Le taux américain à 30 ans vise les 5%

Le taux américain à trente ans se rapproche à nouveau du cap psychologique de 5%. “À nouveau”, car il s’agit du troisième assaut en 2025. Pas toujours pour les mêmes raisons, d’ailleurs… Les taux à long terme comme le taux à 30 ans reposent essentiellement sur deux composants: les anticipations inflationnistes et les taux d’intérêt réels. Ces derniers mois, les premières sont restées relativement stables, entre 2 et 2,5%. Le mérite en revient à la Fed, qui veille grâce à sa politique monétaire stricte à ce que les anticipations inflationnistes ne dérapent pas. Par conséquent, l’évolution des taux d’intérêt trouve principalement sa source dans la composante réelle, qui reprend tout ce qui a trait à la croissance économique et à la productivité, à la valeur temporelle de l’argent (liée aux attentes en matière de politique monétaire) et aux primes de risque (un différentiel corrélé à toutes sortes d’incertitudes).
La première fois que le taux à trente ans s’est rapproché du niveau de 5% cette année, c’était vers la mi-janvier, à la suite de la réélection du président Trump.

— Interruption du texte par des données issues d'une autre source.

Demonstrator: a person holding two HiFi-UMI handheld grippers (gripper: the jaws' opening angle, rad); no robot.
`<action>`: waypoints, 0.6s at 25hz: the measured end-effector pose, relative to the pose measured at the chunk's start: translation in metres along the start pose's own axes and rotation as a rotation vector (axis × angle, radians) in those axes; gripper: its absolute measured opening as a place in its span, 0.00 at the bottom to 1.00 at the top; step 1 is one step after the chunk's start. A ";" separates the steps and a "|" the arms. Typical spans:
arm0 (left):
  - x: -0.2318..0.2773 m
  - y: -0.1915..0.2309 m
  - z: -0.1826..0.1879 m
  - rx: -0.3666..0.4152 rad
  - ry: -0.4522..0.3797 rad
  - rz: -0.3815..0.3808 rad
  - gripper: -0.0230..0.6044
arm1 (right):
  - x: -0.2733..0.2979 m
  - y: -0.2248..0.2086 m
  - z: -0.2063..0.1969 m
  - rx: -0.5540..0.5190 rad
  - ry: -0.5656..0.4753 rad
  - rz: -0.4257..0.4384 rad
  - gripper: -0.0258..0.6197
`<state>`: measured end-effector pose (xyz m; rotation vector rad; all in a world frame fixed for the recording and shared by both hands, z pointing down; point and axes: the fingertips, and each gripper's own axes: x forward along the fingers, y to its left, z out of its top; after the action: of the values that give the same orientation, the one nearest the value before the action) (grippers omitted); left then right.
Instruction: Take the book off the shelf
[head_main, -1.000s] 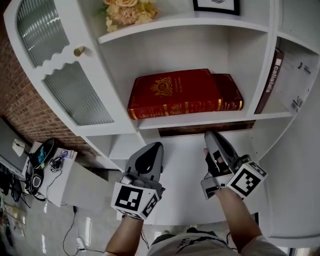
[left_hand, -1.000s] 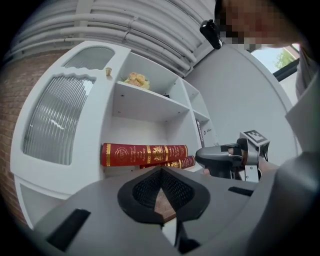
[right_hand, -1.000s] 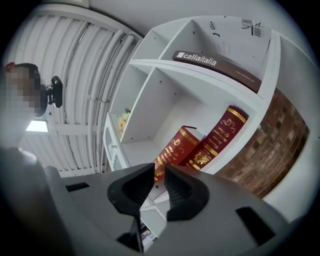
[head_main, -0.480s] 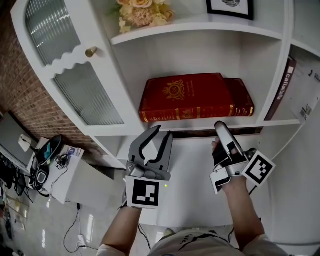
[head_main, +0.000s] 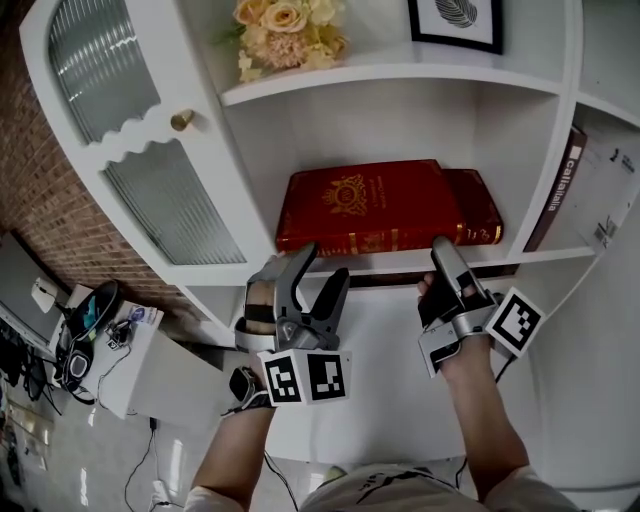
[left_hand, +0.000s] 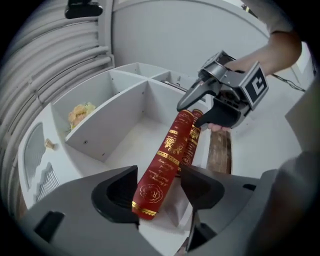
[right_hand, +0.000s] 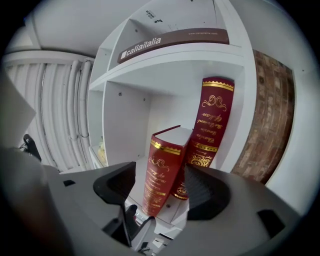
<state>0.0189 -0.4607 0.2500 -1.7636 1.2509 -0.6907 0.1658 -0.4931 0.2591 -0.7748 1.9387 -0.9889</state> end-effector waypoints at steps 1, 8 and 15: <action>0.002 -0.001 -0.002 0.026 0.010 -0.002 0.46 | 0.002 -0.001 0.000 0.015 -0.003 -0.002 0.49; 0.016 -0.001 -0.013 0.165 0.070 0.027 0.49 | 0.013 -0.008 0.004 0.090 -0.019 -0.009 0.52; 0.032 -0.005 -0.017 0.260 0.139 0.050 0.49 | 0.025 -0.010 0.011 0.128 -0.024 -0.020 0.52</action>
<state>0.0191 -0.4953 0.2616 -1.4885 1.2319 -0.9162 0.1647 -0.5216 0.2543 -0.7310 1.8309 -1.0998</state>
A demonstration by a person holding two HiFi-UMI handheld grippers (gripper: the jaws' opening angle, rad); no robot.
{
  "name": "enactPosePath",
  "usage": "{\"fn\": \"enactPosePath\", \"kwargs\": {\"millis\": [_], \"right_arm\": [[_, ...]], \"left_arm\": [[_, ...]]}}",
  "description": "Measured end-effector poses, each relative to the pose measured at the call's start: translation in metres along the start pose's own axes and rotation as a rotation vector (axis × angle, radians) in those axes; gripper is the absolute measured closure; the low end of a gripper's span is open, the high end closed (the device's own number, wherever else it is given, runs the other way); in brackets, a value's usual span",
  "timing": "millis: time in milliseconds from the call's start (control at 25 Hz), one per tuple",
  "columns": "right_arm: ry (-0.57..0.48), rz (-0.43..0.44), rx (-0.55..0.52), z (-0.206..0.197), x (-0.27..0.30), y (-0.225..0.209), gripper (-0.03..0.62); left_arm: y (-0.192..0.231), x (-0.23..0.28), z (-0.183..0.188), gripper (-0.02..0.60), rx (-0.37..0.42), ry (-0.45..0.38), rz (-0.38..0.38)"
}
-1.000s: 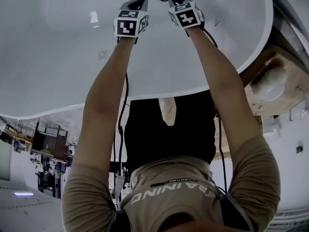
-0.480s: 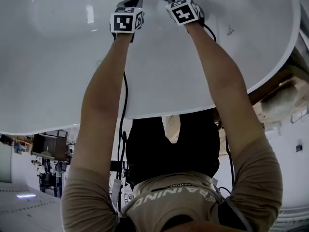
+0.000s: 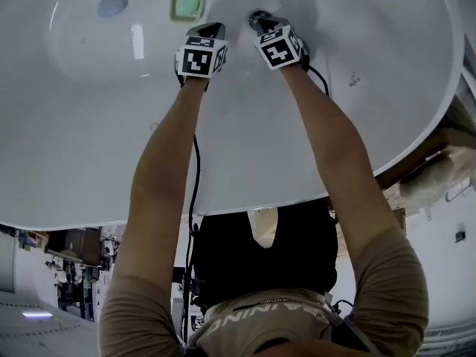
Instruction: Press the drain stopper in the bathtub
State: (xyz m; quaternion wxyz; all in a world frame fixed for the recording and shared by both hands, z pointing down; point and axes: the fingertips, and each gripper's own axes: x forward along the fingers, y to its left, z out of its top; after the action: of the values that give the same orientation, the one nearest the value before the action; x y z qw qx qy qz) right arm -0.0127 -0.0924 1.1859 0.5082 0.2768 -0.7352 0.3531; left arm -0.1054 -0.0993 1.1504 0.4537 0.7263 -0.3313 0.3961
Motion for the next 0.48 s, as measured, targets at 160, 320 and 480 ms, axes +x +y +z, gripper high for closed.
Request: {"fn": "enactPosePath", "kwargs": {"millis": [160,320,480], "right_arm": [[0.031,0.006,0.051,-0.0003,0.0011,-0.0024,0.585],[0.05,-0.011,0.09,0.0031,0.002,-0.0047,0.585],[0.086,-0.05,0.082,0.0039,0.0044,-0.0035,0.585]], "left_arm": [[-0.0002,0.0045,0.0,0.58,-0.012,0.002,-0.002],[0.0015,0.0082,0.0019,0.58,-0.008,0.002,0.0],[0.0014,0.0101,0.0016,0.58,0.003,0.01,0.003]]}}
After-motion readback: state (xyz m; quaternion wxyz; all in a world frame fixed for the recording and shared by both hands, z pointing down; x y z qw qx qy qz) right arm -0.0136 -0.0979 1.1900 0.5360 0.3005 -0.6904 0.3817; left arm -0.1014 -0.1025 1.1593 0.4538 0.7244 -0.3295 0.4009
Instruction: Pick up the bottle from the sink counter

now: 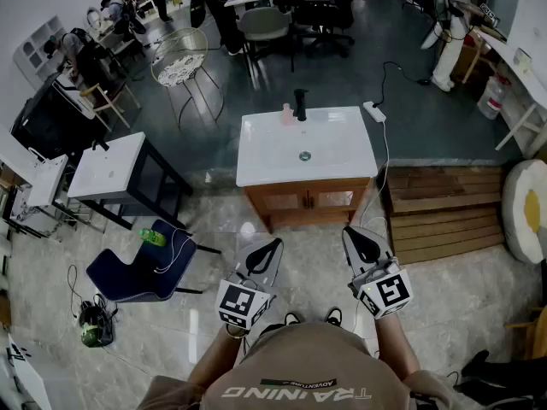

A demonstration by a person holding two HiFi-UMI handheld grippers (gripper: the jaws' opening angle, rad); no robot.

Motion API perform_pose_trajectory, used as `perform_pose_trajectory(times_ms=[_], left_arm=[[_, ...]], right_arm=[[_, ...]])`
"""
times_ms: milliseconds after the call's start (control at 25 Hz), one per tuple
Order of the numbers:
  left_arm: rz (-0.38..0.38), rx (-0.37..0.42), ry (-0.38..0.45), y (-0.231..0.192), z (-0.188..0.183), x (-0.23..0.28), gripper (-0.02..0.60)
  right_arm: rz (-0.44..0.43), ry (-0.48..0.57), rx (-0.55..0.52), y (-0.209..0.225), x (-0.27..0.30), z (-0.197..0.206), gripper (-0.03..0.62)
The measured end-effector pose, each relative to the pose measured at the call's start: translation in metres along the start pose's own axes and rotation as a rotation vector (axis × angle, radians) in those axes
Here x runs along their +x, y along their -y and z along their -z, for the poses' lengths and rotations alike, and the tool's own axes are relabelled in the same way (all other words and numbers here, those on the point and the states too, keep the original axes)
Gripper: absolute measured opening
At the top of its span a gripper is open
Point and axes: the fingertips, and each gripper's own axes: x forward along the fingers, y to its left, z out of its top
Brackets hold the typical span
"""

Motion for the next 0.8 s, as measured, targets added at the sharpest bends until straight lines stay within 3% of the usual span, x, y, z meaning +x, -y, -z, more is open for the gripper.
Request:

Les perspectives de dérégulation à grande échelle, de réductions d’impôts non ou partiellement financées et d’aggravation des déficits budgétaires ont littéralement touché à tout ce qui a trait aux intérêts réels. Le deuxième test du seuil de 5% a eu lieu dans les jours qui ont suivi le Liberation Day (le 2 avril). L’escalade de la guerre tarifaire a été la goutte d’eau qui a fait déborder un vase déjà rempli d’autres politiques… peu orthodoxes. La hausse des taux qui a suivi, jusqu’à 70 points de base en trois (!) jours, a été l’expression pure et simple de la prime de risque. Selon nous, le statut des États-Unis en tant qu’institution macroéconomique a été durablement endommagé. Le calme relatif n’est revenu que lorsque Trump, sous la pression du marché des taux, a décidé de ramener les droits de douane au tarif universel de 10% pendant 90 jours: “universel”, sauf pour la Chine.
Ce qui nous amène à l’envolée actuelle du taux. Elle fait suite aux négociations commerciales particulièrement fructueuses de ce week-end entre les États-Unis et la Chine. Ces dernières années, si les prévisions de croissance américaines ont été revues à la baisse, c’est aussi le cas des prévisions de croissance européennes et chinoises. Maintenant qu’il y a un dégel entre les deux principales puissances économiques, les scénarios du pire peuvent être écartés – en tout cas pour trois mois, mais le sursis pourra être prolongé. En d’autres termes, le mouvement du marché a un parfum reflationniste. L’histoire n’est pas terminée. L’administration Trump a peut-être bien voulu émousser les arêtes tranchantes de la politique commerciale, réduisant pour l’instant l’importance du thème. Mais un autre sujet connu va prendre sa place: le budget américain. Les détails de “THE ONE, BIG, BEAUTIFUL BILL”, all caps, no cap, pour l’appeler par son nom officiel selon la commission compétente, ont été communiqués lundi. Sur les 4 000 milliards de dollars de réductions de charges au cours de la prochaine décennie, 1 500 milliards seront compensés par des baisses des dépenses. Comme la dette américaine atteindra bientôt le plafond fixé (d’ici l’été), la proposition de loi prévoit une augmentation à concurrence de 4 000 milliards de dollars. Cela sent la prime de risque de crédit… Cette exubérance fiscale prend certains républicains à rebrousse-poil. Mais ne sous-estimons pas la force de persuasion de la Maison-Blanche. L’objectif est ainsi de faire passer la proposition de loi d’ici le Memorial Day (le 26 mai) à la Chambre, où les républicains ont tout juste la majorité. Après le feu vert du Sénat, la version finale devra être prête à être signée à l’Oval Office le 4 juillet, le jour de la fête nationale.
Taux américain à 30 ans: cap sur les 5%. La troisième tentative sera la bonne?